Morrer é a única obrigação que temos diante da vida. Quaisquer das outras coisas que compreendemos como função ao longo da vida podem ser evitadas, abandonadas, preteridas, redirecionadas... mas morrer, não. E esse conjunto tão fatídico de frases é algo menos doloroso e duro do que parece soar à primeira leitura, pois é justamente essa certeza de finitude que nos obriga, como a nenhum outro animal sobre a terra, a viver e ressignificar a vida. 
 
A natureza dos outros animais permite a eles existir e isso lhes é suficiente, sem simbologias, mitologias ou crenças. Por isso, todos os outros animais são imortais. Entre nós, há a necessidade sempre de atribuir significados metafísicos ao que fazemos, à nossa lida diária que leva inevitavelmente ao mesmo lugar.
 
No âmbito dessa certeza de que somos mortais, finitos, é que construímos nossa vida, aprendemos e atribuímos valores às coisas, pessoas e acontecimentos.

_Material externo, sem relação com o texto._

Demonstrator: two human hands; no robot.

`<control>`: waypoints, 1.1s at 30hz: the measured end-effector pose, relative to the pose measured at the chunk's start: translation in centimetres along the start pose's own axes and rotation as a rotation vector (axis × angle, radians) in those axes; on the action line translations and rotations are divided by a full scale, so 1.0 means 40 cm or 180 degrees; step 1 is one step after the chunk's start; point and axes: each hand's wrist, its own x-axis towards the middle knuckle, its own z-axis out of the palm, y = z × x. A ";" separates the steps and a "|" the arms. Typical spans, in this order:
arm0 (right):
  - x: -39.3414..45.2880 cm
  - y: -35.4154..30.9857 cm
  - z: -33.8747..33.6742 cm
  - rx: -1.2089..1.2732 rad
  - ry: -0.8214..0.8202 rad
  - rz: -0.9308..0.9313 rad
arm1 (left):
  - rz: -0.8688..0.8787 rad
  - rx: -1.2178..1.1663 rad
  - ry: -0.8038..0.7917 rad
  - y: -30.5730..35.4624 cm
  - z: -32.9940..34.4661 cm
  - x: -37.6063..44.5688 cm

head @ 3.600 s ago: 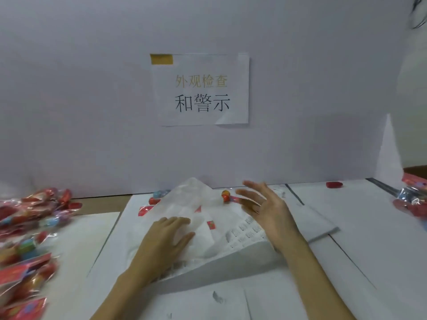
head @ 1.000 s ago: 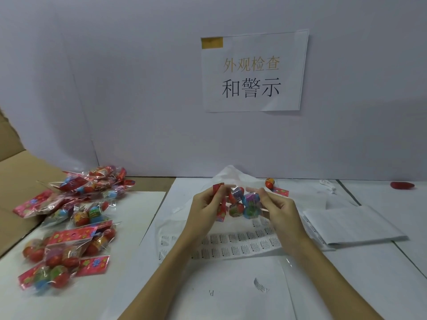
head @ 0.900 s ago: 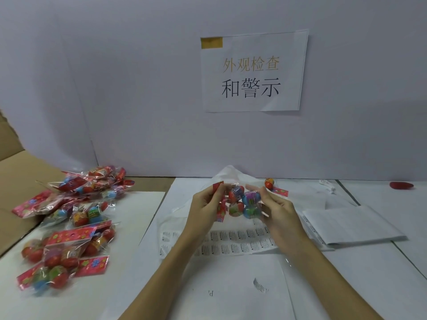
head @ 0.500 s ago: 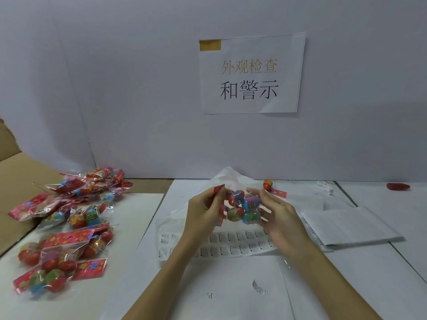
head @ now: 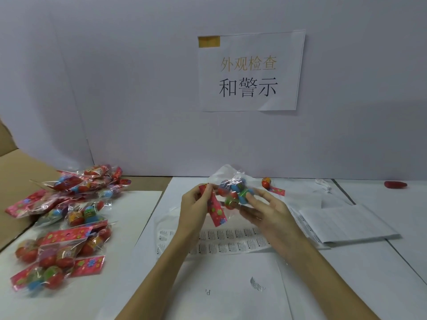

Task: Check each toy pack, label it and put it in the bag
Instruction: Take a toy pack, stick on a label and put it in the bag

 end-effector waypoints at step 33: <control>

Assim, podemos entender a justiça e honestidade de nossas lutas, das batalhas que travamos todos os dias.
 
O peso e o valor dessa lida, ainda que sejamos sujeitos históricos, coletivos, dentro de um espírito de época, são sempre muito nossos e só a nós resta a capacidade de julgá-los, compreendê-los e entender quando devemos ou não insistir nessas contendas. Quando a vida está em jogo, todo julgamento externo é covarde e injusto. 
 
Longe dos radicalismos religiosos, dos julgamentos da moral alheia, é necessário compreendermos – e digo isso não apenas a vocês, meus caros leitores, mas também a mim – que a vida é frágil e o mundo é uma máquina de moer gente rodando em uma velocidade cada vez mais cruel e alucinante, movida por nós mesmos, o que só ressalta o horror desse movimento. 
 
É por isso que não podemos perder de vista essa centelha de humanidade que nos diferencia, que nos faz compreender que nossa finitude nos obriga a uma busca por viver bem e dignamente. Por consequência, deveríamos rejeitar qualquer ofensiva do mundo lá fora e cá dentro que nos obrigue a viver mal, a aceitar o que não faz sentido na vida e que nos desumaniza neste caminho traçado desde nosso primeiro até o último de nossos dias no mundo.
 
Portanto, se morrer é inevitável, viver nossos dias também o é. 
 
Convém não nos esquecermos disso nem por um breve momento, para que não deixemos de ser o que somos inevitavelmente: gente. E isso significa tornar a nossa vida e a de quem nos cerca algo um tanto mais possível e bom, mesmo em face do terror a que o mundo nos expõe com frequência e que só pode ser combatido pela companhia, pela sensação de que não estamos sós, por alguma beleza, pela certeza de que temos um papel nosso e no mundo, o que não significa “ser útil”, mas pertencer: saber-se parte do mundo enquanto o mundo é também parte de si.
 
As nossas fragilidades e conquistas ao longo da vida traçam algumas rotas dentro deste enorme e sinuoso caminho que é a vida e, por extensão, também a morte. Por isso, os religiosos, os curiosos, os pensadores ou quem quer que seja não podem distribuir sentenças sobre o que é possível ou não ao longo dessa estrada inevitável, ainda que insistam covardemente em fazê-lo.
 
Convém pararmos diante do automatismo de nossas vidas para encontrar a beleza necessária para seguir o caminho. Convém compreender quando não é mais possível segui-lo ou quando ele nos é interrompido. E, seja qual for o momento, compreender que cumprimos bem as missões que eram nossas, unicamente nossas.